WHAT YOU HAVE TO DO: Exact duplicates of all entries are needed.

Collected data entries:
—————

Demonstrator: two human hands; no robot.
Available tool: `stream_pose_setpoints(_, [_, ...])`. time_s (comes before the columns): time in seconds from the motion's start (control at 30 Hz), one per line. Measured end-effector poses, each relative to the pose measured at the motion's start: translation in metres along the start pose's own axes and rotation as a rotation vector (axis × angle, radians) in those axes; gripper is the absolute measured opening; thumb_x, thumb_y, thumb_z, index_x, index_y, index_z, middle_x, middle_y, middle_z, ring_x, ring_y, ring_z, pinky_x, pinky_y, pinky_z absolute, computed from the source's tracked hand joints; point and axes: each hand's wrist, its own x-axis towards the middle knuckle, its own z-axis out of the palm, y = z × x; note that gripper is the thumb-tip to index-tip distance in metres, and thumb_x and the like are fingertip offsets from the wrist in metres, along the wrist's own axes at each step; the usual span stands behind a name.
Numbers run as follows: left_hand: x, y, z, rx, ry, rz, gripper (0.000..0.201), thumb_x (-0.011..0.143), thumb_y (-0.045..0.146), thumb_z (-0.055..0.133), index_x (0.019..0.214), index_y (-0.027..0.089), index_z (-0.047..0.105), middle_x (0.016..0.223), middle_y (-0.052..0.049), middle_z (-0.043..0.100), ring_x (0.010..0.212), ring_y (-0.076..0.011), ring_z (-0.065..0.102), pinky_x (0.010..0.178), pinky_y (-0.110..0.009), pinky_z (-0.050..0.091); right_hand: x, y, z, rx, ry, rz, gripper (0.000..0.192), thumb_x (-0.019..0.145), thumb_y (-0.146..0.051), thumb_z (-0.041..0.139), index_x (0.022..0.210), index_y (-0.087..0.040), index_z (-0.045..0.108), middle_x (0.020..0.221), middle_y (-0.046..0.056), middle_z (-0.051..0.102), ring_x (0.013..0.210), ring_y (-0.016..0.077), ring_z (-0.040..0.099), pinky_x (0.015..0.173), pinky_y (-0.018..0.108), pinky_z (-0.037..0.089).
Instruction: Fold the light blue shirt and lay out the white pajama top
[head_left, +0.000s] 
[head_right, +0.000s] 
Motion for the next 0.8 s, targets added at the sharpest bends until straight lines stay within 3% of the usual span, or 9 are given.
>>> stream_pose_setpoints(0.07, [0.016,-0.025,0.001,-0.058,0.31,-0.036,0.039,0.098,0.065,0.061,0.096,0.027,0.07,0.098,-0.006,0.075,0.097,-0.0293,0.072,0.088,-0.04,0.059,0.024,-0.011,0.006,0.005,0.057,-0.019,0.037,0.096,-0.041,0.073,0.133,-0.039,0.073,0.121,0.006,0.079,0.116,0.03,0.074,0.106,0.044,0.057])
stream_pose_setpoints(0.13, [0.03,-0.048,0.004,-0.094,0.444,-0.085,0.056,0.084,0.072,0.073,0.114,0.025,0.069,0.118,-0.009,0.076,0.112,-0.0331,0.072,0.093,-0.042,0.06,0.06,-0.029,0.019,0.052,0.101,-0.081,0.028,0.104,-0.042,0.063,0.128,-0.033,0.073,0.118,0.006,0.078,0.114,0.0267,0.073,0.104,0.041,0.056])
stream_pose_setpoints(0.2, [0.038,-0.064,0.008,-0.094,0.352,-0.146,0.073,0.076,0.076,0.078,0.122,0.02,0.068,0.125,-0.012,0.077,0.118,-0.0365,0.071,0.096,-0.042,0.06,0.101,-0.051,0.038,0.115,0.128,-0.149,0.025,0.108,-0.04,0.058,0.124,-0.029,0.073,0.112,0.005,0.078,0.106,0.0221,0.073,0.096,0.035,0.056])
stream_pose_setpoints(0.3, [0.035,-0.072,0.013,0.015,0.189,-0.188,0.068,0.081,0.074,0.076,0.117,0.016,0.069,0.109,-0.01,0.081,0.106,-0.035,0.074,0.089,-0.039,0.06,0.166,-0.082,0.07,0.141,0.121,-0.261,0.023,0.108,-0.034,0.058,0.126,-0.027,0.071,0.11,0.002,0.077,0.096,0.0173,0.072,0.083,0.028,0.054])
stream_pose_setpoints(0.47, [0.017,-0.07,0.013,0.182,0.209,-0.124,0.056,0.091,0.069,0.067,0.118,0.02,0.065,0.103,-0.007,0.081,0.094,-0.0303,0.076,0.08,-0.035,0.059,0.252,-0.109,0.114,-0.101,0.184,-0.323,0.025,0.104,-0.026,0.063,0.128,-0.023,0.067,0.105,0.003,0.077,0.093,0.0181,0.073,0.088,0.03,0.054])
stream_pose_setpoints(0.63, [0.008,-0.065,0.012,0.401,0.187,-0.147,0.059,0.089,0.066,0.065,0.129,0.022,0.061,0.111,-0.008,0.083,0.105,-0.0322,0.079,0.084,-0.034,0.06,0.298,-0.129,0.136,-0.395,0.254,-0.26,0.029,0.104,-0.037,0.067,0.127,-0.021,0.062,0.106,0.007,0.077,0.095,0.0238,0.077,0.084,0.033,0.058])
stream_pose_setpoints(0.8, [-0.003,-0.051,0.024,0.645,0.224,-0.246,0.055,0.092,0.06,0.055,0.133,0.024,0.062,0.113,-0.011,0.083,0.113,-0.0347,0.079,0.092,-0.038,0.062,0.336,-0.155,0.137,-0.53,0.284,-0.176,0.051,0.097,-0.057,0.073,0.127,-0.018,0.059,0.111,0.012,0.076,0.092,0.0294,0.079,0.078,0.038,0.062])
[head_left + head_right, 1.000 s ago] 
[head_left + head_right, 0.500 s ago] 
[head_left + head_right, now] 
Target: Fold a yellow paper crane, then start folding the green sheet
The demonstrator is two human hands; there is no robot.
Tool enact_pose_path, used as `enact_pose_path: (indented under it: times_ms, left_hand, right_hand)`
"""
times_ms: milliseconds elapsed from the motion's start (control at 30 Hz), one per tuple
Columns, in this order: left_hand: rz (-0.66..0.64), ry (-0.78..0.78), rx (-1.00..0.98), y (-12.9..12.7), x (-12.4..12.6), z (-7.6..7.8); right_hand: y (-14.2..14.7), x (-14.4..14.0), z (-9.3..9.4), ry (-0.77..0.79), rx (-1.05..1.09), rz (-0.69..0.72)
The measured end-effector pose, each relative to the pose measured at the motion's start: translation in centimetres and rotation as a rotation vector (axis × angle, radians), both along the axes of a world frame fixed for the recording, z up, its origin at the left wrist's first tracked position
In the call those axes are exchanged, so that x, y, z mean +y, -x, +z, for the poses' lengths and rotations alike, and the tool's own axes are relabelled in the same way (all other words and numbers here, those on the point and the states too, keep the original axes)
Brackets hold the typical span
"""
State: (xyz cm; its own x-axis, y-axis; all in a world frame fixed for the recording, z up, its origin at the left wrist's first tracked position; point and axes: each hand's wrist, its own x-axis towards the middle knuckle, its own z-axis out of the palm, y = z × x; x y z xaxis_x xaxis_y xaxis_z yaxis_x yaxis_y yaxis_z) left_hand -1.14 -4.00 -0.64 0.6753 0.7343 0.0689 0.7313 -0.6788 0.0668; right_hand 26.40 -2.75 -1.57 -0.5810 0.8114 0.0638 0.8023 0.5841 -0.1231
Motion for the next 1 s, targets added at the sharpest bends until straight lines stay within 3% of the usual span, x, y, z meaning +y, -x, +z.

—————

WRITTEN SOLUTION:
Demonstrator: two human hands; no robot.
Available tool: `stream_pose_setpoints(_, [_, ...])`. time_s (comes before the columns): time in seconds from the motion's start (control at 30 Hz), one per line. Measured end-effector poses, each relative to the pose measured at the motion's start: translation in metres along the start pose's own axes and rotation as a rotation vector (axis × angle, radians) in those axes; gripper is the absolute measured opening; thumb_x, thumb_y, thumb_z, index_x, index_y, index_z, middle_x, middle_y, middle_z, ring_x, ring_y, ring_z, pinky_x, pinky_y, pinky_z absolute, computed from the source's tracked hand joints; point and axes: each hand's wrist, its own x-axis towards the middle knuckle, its own z-axis out of the palm, y = z × x; note that gripper is the thumb-tip to index-tip distance in metres, and thumb_x and the like are fingertip offsets from the wrist in metres, along the wrist's own axes at each step; the usual span stands behind a name.
Numbers run as follows: left_hand: x, y, z, rx, ry, rz, gripper (0.000..0.201), thumb_x (-0.011..0.143), thumb_y (-0.045..0.146), thumb_z (-0.055..0.133), index_x (0.019..0.214), index_y (-0.027..0.089), index_z (-0.047..0.105), middle_x (0.016..0.223), middle_y (-0.052..0.049), middle_z (-0.043..0.100), ring_x (0.010..0.212), ring_y (-0.076..0.011), ring_z (-0.065..0.102), pinky_x (0.010..0.178), pinky_y (-0.110..0.009), pinky_z (-0.050..0.091); right_hand: x, y, z, rx, ry, rz, gripper (0.000..0.192), thumb_x (-0.019..0.145), thumb_y (-0.146..0.051), thumb_z (-0.041..0.139), index_x (0.022..0.210), index_y (-0.087..0.040), index_z (-0.045..0.108), middle_x (0.020..0.221), middle_y (-0.046..0.056), middle_z (-0.051..0.102), ring_x (0.013..0.210), ring_y (-0.016..0.077), ring_z (-0.040..0.099), pinky_x (0.015..0.173), pinky_y (-0.018..0.108), pinky_z (-0.037..0.089).
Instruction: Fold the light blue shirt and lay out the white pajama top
[head_left, +0.000s] 
[head_right, +0.000s] 
Motion for the next 0.8 s, targets added at the sharpest bends until straight lines stay within 3% of the usual span, or 9 are given.
>>> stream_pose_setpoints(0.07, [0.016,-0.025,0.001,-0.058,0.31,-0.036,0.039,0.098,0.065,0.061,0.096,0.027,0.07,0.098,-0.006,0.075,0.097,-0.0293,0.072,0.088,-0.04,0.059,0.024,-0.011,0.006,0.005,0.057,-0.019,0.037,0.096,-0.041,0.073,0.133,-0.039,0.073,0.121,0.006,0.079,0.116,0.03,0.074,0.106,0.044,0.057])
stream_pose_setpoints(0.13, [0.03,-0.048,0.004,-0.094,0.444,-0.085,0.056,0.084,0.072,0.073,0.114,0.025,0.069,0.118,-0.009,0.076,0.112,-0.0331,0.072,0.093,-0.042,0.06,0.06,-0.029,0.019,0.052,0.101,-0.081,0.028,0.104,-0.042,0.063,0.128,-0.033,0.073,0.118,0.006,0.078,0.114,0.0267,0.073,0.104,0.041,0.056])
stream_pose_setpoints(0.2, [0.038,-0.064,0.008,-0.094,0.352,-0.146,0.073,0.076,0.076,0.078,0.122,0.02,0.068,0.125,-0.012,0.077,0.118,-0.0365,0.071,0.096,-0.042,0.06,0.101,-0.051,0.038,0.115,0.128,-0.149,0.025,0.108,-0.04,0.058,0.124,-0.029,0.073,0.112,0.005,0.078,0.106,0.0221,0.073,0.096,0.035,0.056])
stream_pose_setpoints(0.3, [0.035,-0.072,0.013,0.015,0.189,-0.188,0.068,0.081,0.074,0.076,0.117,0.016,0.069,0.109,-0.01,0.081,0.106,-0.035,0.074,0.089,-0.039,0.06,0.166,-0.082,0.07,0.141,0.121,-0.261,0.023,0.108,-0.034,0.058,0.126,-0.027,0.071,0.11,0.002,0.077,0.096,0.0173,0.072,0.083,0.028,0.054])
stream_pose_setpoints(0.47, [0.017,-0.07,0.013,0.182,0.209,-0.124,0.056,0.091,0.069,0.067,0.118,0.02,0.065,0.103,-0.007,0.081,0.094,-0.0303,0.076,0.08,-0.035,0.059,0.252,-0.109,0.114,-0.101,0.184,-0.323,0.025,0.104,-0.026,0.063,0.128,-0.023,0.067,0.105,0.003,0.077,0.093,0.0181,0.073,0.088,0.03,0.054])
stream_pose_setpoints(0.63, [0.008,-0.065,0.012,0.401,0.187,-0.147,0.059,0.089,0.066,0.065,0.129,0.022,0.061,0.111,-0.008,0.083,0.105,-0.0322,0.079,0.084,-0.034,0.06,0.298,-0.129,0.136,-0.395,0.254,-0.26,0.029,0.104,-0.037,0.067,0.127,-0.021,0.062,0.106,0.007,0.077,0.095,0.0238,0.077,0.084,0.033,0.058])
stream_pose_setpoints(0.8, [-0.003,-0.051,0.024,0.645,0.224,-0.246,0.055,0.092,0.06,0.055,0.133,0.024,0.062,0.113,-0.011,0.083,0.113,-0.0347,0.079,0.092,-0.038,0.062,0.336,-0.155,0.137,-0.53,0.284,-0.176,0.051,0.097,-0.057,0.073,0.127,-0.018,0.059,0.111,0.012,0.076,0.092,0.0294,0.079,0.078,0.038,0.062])
[head_left + head_right, 1.000 s ago] 
[head_left + head_right, 0.500 s ago] 
[head_left + head_right, now] 
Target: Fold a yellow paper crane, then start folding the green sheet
The demonstrator is two human hands; there is no robot.
Tool enact_pose_path, used as `enact_pose_path: (indented under it: times_ms, left_hand, right_hand)`
"""
times_ms: milliseconds elapsed from the motion's start (control at 30 Hz), one per tuple
Columns, in this order: left_hand: rz (-0.66..0.64), ry (-0.78..0.78), rx (-1.00..0.98), y (-12.9..12.7), x (-12.4..12.6), z (-7.6..7.8); right_hand: y (-14.2..14.7), x (-14.4..14.0), z (-9.3..9.4), ry (-0.77..0.79), rx (-1.05..1.09), rz (-0.69..0.72)
The measured end-effector pose, each relative to the pose measured at the motion's start: translation in centimetres and rotation as a rotation vector (axis × angle, radians), both along the axes of a world frame fixed for the recording, z up, its origin at the left wrist's first tracked position
In the call those axes are exchanged, so that x, y, z mean +y, -x, +z, for the poses' lengths and rotations alike, and the tool's own axes are relabelled in the same way (all other words and numbers here, those on the point and the states too, keep the original axes)
Brackets hold the typical span
"""
State: (xyz cm; its own x-axis, y-axis; all in a world frame fixed for the recording, z up, its origin at the left wrist's first tracked position; point and axes: each hand's wrist, its own x-axis towards the middle knuckle, its own z-axis out of the palm, y = z × x; x y z xaxis_x xaxis_y xaxis_z yaxis_x yaxis_y yaxis_z) left_hand -1.14 -4.00 -0.64 0.6753 0.7343 0.0689 0.7313 -0.6788 0.0668; right_hand 26.40 -2.75 -1.57 -0.5810 0.8114 0.0638 0.8023 0.5841 -0.1231
Motion for the next 1 s, targets added at the sharpest bends until straight lines stay within 3% of the usual span, x, y, z meaning +y, -x, +z.

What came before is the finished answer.